*WHAT IS REQUIRED:*
When you reach the line containing "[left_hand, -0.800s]" in the records below, start copying exactly, and stop once you have copied the line containing "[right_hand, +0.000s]".
========================================================================
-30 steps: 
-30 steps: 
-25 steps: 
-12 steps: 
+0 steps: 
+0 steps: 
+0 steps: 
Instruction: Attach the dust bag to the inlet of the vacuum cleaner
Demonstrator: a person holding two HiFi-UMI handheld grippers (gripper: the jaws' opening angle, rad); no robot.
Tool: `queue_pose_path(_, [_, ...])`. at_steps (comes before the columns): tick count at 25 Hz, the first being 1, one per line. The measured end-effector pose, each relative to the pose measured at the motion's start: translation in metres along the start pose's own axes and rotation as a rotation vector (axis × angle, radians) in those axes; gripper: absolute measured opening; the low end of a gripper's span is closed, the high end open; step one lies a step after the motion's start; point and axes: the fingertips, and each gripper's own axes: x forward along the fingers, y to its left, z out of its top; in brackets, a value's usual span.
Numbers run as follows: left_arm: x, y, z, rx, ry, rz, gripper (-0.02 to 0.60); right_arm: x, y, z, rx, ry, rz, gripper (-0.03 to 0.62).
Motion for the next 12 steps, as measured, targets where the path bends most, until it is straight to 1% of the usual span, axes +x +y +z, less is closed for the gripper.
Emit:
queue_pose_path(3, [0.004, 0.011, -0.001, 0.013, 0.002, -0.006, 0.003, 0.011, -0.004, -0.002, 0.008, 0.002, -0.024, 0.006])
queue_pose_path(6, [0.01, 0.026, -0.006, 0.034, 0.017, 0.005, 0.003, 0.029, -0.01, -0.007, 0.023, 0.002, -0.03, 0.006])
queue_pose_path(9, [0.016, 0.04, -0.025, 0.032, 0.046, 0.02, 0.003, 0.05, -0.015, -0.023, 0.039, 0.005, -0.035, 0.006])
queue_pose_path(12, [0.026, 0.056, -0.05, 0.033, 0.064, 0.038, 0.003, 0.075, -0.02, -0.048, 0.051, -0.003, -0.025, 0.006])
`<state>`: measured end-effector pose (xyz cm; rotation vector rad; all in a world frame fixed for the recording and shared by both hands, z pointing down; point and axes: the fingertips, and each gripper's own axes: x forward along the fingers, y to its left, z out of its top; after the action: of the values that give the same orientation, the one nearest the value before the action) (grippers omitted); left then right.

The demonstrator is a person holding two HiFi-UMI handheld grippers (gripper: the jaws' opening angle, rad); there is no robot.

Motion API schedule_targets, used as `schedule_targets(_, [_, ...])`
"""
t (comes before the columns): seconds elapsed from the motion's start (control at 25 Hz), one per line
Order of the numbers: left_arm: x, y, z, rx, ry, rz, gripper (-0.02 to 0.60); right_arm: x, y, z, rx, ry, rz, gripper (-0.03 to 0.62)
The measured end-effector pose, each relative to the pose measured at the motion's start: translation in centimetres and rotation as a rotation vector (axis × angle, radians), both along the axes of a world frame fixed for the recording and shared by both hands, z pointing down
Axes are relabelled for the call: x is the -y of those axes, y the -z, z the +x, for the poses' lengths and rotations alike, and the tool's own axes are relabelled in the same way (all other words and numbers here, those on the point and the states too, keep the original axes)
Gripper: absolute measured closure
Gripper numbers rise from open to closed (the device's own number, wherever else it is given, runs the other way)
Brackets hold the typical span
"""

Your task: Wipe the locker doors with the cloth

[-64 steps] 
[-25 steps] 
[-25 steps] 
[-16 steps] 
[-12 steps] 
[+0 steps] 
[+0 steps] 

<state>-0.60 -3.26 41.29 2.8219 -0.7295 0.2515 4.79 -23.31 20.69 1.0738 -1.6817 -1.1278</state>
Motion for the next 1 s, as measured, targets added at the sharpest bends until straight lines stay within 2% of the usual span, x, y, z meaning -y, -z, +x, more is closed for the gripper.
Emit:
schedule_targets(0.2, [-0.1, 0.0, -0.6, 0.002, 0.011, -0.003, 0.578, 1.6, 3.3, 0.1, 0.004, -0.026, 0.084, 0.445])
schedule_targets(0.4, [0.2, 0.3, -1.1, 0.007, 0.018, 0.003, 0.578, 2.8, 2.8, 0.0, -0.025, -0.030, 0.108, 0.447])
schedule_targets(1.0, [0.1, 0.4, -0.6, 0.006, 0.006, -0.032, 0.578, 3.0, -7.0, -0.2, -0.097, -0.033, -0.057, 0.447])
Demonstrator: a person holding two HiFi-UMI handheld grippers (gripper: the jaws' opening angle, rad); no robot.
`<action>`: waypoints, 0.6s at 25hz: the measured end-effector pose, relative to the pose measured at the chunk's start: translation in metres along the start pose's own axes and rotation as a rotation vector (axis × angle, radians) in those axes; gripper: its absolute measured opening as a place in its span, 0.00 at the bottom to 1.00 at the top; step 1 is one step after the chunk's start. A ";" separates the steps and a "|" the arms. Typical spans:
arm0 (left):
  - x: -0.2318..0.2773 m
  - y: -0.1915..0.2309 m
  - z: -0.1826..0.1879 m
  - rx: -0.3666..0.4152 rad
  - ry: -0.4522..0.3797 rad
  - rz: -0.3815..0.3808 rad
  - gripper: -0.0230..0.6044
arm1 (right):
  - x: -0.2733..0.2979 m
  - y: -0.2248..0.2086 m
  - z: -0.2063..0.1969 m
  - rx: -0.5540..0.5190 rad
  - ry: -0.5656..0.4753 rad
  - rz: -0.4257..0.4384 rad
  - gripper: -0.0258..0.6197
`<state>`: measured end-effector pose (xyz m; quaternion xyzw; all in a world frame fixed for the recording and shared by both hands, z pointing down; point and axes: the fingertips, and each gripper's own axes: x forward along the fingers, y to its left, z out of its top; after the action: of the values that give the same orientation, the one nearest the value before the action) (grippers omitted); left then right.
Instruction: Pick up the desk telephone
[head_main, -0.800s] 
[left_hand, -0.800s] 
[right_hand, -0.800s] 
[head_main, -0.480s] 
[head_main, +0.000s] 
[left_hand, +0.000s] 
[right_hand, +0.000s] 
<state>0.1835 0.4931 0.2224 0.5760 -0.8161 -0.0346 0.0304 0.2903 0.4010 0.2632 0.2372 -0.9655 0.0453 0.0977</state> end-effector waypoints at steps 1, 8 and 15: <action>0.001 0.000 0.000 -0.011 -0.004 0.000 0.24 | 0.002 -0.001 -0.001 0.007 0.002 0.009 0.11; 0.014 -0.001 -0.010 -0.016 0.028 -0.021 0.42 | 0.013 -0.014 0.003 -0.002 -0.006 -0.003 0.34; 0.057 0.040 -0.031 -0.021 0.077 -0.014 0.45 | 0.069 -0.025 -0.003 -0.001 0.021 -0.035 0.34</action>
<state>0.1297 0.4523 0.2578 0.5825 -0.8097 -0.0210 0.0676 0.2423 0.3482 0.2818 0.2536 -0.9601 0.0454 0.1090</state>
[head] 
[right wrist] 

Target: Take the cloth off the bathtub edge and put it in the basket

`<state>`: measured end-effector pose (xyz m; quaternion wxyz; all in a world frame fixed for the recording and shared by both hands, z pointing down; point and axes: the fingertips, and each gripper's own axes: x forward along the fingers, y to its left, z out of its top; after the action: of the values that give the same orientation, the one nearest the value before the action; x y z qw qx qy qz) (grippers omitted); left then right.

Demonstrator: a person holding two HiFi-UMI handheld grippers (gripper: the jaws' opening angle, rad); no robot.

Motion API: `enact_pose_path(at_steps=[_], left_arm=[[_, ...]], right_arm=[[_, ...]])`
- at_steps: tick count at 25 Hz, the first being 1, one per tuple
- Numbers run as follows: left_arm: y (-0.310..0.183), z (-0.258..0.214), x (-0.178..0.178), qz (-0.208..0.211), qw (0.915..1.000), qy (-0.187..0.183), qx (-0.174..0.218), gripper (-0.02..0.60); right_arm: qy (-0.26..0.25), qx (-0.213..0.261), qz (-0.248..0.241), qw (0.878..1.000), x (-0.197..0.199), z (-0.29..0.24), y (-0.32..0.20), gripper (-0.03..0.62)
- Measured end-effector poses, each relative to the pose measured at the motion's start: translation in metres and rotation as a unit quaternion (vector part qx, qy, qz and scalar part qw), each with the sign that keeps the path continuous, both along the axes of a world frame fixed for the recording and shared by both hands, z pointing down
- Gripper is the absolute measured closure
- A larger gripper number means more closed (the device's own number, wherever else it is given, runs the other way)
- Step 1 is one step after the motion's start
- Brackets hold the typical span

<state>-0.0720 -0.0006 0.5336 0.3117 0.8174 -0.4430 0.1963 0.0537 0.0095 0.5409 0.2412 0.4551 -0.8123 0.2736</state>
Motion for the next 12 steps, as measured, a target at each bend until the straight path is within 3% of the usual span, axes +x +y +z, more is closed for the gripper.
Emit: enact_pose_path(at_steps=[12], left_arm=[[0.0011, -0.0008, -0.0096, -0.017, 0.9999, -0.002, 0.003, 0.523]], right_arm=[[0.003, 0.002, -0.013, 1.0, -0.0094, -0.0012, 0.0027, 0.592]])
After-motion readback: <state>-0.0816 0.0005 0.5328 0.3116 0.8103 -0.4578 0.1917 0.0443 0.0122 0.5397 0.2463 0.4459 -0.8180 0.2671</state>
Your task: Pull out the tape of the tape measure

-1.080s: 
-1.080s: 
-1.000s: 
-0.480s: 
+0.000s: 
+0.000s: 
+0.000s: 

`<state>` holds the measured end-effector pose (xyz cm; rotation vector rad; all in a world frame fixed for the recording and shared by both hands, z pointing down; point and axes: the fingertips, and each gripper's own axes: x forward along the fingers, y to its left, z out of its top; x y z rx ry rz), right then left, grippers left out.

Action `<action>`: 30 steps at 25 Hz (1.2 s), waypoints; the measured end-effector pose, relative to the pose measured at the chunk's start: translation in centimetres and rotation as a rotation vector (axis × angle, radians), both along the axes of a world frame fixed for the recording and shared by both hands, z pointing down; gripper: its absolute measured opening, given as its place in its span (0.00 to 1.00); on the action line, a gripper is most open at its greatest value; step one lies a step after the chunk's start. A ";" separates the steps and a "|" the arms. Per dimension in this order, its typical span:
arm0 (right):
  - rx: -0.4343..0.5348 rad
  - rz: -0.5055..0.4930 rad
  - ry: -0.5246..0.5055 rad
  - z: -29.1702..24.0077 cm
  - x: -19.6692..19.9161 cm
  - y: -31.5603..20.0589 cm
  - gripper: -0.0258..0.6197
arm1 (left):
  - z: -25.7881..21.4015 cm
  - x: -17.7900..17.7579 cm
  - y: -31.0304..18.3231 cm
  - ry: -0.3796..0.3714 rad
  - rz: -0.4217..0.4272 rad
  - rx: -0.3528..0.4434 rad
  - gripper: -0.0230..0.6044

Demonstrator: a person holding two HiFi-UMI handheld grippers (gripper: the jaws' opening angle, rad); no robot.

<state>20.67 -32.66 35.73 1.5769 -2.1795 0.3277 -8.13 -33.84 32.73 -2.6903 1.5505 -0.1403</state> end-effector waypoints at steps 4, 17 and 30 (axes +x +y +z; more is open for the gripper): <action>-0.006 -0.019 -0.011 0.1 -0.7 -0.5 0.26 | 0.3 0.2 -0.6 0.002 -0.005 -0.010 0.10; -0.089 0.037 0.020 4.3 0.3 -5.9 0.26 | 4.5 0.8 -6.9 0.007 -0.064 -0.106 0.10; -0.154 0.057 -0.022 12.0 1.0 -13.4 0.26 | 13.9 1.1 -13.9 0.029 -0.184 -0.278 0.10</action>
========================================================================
*REPLY:*
[left_hand, -0.800s] 
[right_hand, -0.800s] 
[head_main, -0.480s] 
[head_main, +0.000s] 
[left_hand, +0.000s] 
[right_hand, +0.000s] 

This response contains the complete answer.